Как-то раз, в самый разгар Крещенских морозов, Ванька пропал. Михаил Павлович облазил все уголки, но безрезультатно — пушистый черт как сквозь землю провалился. Его не было дома больше недели. И вот однажды рано утром Михаилу Павловичу послышалось мяуканье. Встреча была и смешной, и грустной одновременно: на крыльце, отощавший и трясущийся от холода, стоял и виновато смотрел в глаза гроза окрестных грызунов — его Ванька. «Загулял, бродяга, как же ты выжил-то в такие морозы?» — растроганно сказал Михаил Павлович, пропуская горемыку домой. Весь день, как с малым дитем, возился он с Ванькой, вычесывал шерсть, кормил и поил страдальца, обрабатывал глубокую рану возле рта, которая начинала гноиться, смазывал мазью отмороженные уши. Не сказал коту ни одного худого слова, видел, что и так несладко пришлось крысолову в боях за любовь. Вечером положил его спать рядом с собой, под одну доху. Ох и крепко же спал Ванька. С утра снова отъедался и снова спал как убитый, просыпался, ел, засыпал снова, а через два дня вдруг заболел. Целую неделю не притрагивался к пище, по телу, как это бывает перед смертью, пробегали судороги. Михаил Павлович не на шутку испугался. Отпаивал четвероного друга парным молоком и с утра до вечера просил у Бога оставить на этом свете своего непутевого домочадца.

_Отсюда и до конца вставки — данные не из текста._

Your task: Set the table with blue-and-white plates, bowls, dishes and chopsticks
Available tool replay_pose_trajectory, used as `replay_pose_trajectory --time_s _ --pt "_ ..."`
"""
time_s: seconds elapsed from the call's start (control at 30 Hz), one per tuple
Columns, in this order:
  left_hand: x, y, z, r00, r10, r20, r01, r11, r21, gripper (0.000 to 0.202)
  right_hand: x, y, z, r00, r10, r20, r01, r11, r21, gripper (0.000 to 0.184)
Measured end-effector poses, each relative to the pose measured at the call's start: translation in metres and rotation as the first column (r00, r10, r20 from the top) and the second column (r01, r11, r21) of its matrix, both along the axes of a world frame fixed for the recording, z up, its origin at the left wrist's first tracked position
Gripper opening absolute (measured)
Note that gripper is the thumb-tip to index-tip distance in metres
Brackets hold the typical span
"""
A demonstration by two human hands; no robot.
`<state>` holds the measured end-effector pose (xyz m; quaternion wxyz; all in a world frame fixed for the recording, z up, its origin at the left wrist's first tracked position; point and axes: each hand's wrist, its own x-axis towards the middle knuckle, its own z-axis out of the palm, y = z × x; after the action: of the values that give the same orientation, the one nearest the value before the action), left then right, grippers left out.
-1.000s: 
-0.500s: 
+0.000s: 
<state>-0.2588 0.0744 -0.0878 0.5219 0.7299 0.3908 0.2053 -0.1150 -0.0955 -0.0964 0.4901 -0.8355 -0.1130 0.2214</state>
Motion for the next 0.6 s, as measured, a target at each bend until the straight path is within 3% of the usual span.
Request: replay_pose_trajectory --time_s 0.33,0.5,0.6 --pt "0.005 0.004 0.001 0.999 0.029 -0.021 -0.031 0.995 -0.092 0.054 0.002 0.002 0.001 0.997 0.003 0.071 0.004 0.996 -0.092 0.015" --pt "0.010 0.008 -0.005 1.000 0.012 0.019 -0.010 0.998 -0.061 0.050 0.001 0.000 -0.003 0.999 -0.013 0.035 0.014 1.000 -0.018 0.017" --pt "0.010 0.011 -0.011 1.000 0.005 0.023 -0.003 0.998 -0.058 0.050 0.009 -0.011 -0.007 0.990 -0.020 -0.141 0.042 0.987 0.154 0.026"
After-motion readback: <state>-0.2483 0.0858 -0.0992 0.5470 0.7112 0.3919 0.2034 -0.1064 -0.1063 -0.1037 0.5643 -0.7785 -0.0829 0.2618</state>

Бог внял искренним мольбам Михаила Павловича, пришел день, и Ванька оклемался. Как ни в чем не бывало спрыгнул с печи и, сверкая глазами, всем своим видом дал понять, что готов на новые подвиги. Только вот уши сохранить не удалось. Не стало их у Ваньки, словно в вечное напоминание о первом мужском приключении.

…Целый день провалялся пластом возле печки Михаил Павлович. Вставать боялся. Чего доброго голова закружится, не хватало еще руку или ногу сломать, тогда дом вообще в ледышку превратится. Не докричишься ни до кого, ближайшие соседи сплошь старики и старухи, без особой нужды на улицу не выходят. Прошлой осенью так же вот замерзла у себя дома бабка Настасья. Только дней через десять ее хватились. Хоронили в закрытом гробу…

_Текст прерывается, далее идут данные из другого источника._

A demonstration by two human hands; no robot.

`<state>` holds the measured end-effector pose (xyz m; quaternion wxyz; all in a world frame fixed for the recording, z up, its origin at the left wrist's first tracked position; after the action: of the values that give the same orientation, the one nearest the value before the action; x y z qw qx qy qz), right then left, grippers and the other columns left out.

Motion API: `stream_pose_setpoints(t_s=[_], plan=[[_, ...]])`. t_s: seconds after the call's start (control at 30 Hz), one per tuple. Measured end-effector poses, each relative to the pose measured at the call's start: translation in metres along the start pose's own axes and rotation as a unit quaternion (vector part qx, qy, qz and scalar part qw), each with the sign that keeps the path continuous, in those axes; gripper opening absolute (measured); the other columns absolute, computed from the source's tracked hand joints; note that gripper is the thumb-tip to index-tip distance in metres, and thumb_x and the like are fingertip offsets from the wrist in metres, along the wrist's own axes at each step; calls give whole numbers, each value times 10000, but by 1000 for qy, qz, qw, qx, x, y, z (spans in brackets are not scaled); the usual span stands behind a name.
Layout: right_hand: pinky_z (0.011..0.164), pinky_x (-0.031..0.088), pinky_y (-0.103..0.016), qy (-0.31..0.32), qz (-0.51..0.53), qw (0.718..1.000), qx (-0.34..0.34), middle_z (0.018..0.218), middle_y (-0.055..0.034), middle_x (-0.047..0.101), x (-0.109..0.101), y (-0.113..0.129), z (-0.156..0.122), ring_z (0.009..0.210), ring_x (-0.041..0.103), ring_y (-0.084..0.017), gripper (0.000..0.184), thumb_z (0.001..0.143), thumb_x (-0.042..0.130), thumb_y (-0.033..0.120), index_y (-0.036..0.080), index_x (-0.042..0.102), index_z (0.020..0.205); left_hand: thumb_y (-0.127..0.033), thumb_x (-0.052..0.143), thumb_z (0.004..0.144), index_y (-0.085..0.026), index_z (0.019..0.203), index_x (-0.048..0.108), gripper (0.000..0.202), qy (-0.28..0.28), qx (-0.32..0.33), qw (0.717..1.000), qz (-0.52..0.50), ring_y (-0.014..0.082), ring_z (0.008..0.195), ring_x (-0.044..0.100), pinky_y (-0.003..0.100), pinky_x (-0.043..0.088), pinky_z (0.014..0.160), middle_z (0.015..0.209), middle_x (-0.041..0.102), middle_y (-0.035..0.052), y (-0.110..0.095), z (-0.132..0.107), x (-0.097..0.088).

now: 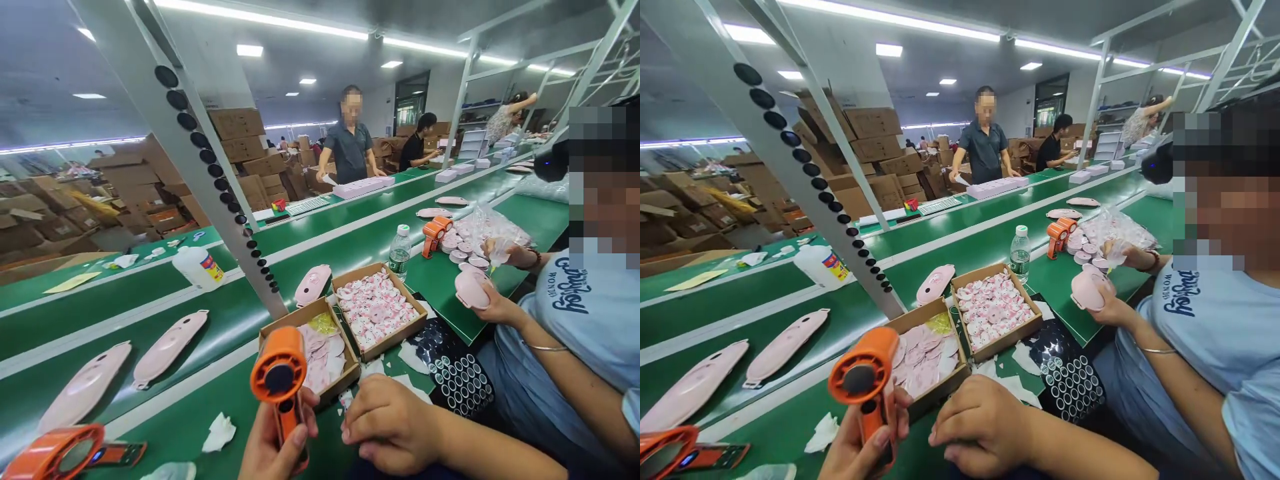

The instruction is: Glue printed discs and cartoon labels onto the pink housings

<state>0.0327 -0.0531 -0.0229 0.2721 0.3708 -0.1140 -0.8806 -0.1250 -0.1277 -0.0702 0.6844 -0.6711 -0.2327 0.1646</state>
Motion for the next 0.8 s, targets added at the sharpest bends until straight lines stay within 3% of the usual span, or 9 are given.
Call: stream_pose_setpoints(t_s=[0.23,0.37,0.63,0.8], plan=[[856,520,-301,-14,-2,999,47,1072,-75,734,-25,-16,21,1005,683,-171,263,954,554,300,221,591,1202,-597,807,702,-242,962,621,478,60,5,997,-51,138,608,523,281,427,582,876,623,32,4,29,23],[867,543,-314,10,10,998,62,1085,-78,727,-29,-27,34,998,680,-181,266,939,574,253,224,606,1201,-570,778,752,-241,1049,589,482,87,28,993,-69,139,638,545,271,438,593,934,624,40,0,39,25],[866,561,-325,30,27,996,77,1099,-89,722,-24,-36,35,1011,683,-191,277,940,567,222,221,616,1213,-520,778,775,-238,1068,569,457,92,34,992,-81,148,676,578,287,476,630,1008,631,55,-2,40,27],[854,572,-318,26,19,996,83,1087,-86,725,-28,-34,37,994,687,-185,261,924,575,200,211,623,1181,-443,794,789,-254,1111,564,439,99,35,991,-79,194,844,613,317,494,756,1059,646,61,-1,39,34]])
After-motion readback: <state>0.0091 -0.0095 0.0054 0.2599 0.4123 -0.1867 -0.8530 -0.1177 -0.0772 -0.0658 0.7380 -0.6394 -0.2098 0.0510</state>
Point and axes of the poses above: each hand's wrist, its own z-axis towards the middle knuckle, its own x-axis out of the palm, y = z × x, the point moved 8 cm from there along z, towards the middle knuckle
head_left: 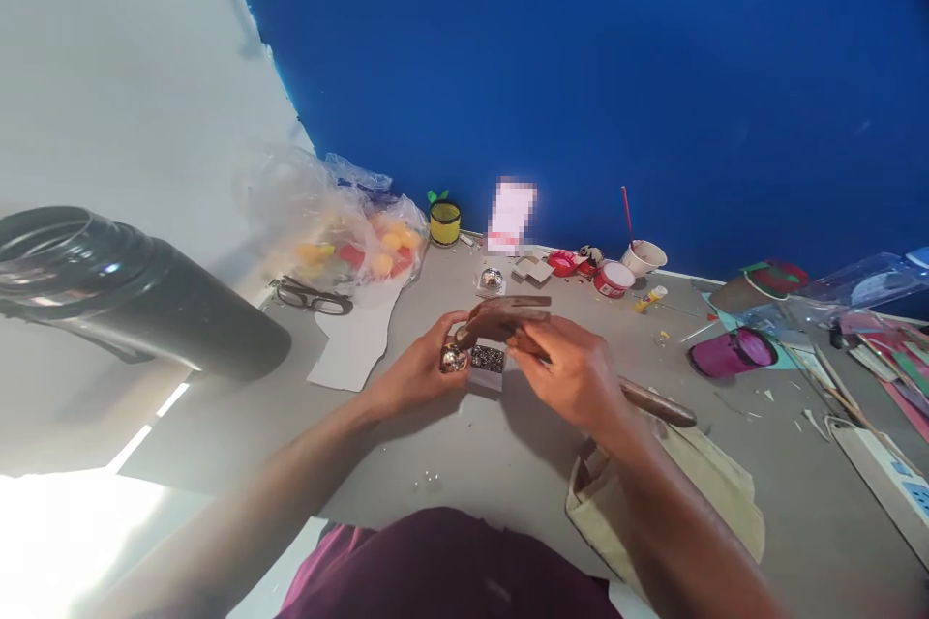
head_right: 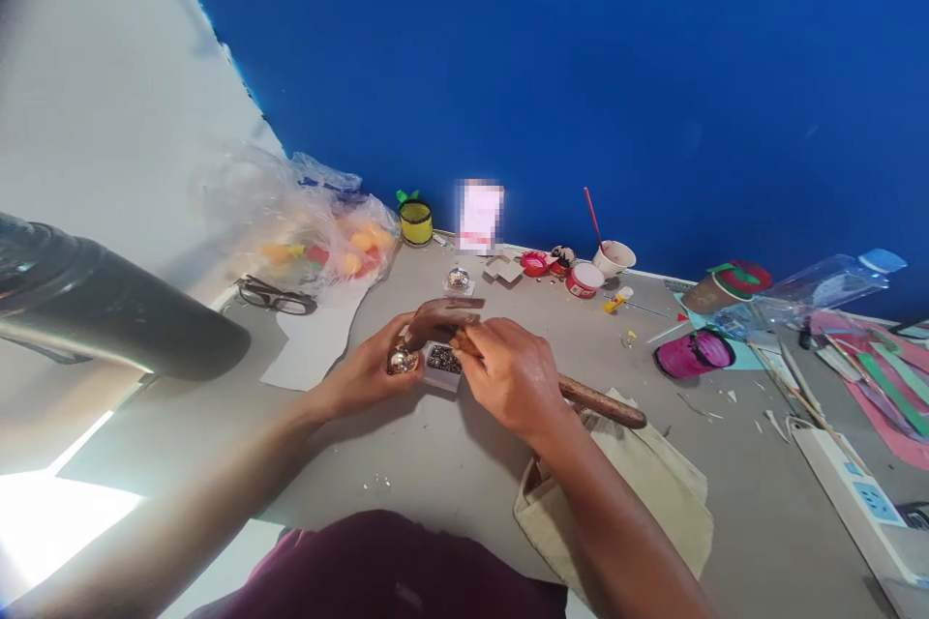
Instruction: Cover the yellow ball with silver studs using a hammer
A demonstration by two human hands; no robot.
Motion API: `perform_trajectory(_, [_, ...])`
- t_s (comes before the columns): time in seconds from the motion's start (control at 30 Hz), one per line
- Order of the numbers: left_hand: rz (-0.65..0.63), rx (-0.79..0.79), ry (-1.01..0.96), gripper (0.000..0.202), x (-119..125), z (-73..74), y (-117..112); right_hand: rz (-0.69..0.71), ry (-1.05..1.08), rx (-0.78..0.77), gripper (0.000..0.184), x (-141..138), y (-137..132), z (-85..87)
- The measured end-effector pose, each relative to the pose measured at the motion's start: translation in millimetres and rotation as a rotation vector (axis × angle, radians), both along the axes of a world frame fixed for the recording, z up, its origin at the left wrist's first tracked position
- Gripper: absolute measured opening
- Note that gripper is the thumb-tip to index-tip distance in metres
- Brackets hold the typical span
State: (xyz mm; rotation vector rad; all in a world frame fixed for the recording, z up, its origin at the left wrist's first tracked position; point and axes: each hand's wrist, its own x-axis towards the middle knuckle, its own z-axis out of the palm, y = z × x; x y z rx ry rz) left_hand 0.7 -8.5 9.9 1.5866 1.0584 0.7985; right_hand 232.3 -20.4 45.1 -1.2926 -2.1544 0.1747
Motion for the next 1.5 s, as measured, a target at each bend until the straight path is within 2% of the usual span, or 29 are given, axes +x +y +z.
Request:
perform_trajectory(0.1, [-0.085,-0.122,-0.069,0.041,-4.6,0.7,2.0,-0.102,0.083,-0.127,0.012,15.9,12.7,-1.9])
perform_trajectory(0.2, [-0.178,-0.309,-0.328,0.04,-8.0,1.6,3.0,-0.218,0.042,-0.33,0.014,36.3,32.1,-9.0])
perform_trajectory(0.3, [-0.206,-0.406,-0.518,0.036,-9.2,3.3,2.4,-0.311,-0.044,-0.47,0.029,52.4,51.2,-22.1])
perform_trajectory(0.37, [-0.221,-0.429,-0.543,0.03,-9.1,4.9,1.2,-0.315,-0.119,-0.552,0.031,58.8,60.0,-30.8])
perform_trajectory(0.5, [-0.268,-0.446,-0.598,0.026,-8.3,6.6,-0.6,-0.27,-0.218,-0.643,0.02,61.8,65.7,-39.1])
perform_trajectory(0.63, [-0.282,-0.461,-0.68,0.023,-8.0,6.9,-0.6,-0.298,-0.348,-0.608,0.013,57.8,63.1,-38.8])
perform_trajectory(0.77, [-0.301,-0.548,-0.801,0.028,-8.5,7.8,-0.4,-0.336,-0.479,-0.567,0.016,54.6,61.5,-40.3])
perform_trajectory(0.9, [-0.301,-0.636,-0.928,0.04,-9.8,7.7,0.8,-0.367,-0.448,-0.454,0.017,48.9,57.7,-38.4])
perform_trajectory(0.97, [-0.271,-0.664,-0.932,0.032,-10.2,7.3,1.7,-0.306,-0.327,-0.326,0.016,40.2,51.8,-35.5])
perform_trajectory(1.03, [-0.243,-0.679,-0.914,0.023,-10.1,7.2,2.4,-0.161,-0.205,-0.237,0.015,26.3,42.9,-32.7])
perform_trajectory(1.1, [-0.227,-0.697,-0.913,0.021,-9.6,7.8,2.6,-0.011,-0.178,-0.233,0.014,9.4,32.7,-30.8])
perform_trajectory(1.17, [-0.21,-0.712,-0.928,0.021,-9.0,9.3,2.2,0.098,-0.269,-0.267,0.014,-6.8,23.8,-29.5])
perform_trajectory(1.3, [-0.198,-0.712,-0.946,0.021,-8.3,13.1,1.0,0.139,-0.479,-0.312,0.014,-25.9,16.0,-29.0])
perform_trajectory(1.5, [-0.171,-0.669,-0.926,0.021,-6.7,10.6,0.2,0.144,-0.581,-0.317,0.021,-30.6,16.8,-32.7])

Разные мысли крутились в голове, вся жизнь вспомнилась и прошла перед глазами. Периодически вытирая с лица холодный пот, сглатывая горькую слюну, Михаил Павлович мысленно разговаривал сам с собой. Ванька лежал рядом и, казалось, внимательно слушал и понимал молчаливый и сбивчивый монолог хозяина. «Это хорошо, что я свиней и коров после смерти Надюши продал. Сейчас бы они тоже голодали. Даже часы завести не могу, не то что там в сарай скотине еду принести. Гирька вон на полу валяется. Это северный ветер меня так наказал за то, что сырую спину ему показывал. Даже телефона у меня нет. Снова депутаты всех обманули. Понаедут из города или из района, наобещают, потрясут толстыми животами и обратно уматывают, а телефонный провод уже пятый год в селе на земле валяется, и никому до этого дела нет. А был бы телефон, можно было бы хоть на четвереньках до него доползти и в город дочерям позвонить, мол, болею, плохо. Их, слава Богу, трое. Все замужем, дети большие уже. Не отказали бы отцу, приехали бы. Совсем я на своей земле один остался, последний корень. Умру, и дом с огородом тоже пропадут, их оставить не на кого. Раньше надо было думать, лет тридцать назад, когда дочки с пуговицу были. А теперь что с них возьмешь, выпорхнули из родного гнезда и до сих пор летают… Сам виноват, что один остался, некому теперь воды подать. Хотел ведь как лучше. Дочерей в город отправлял учиться, потому что там жить легче, гробиться от зари до темна, как в селе, не надо. Теперь они только в отпуск изредка и наведываются. Что говорить… Всю жизнь на государство горбатился. Когда колхозным бригадиром был, целыми днями бегал, как гончая собака, — из свинарника в контору, из конторы на поля, с поля в гараж. От пота рубаха не просыхала. Тьфу, вспомнить тошно! Жил для кого? Для Брежнева? А теперь вот помирать буду, никто и не узнает».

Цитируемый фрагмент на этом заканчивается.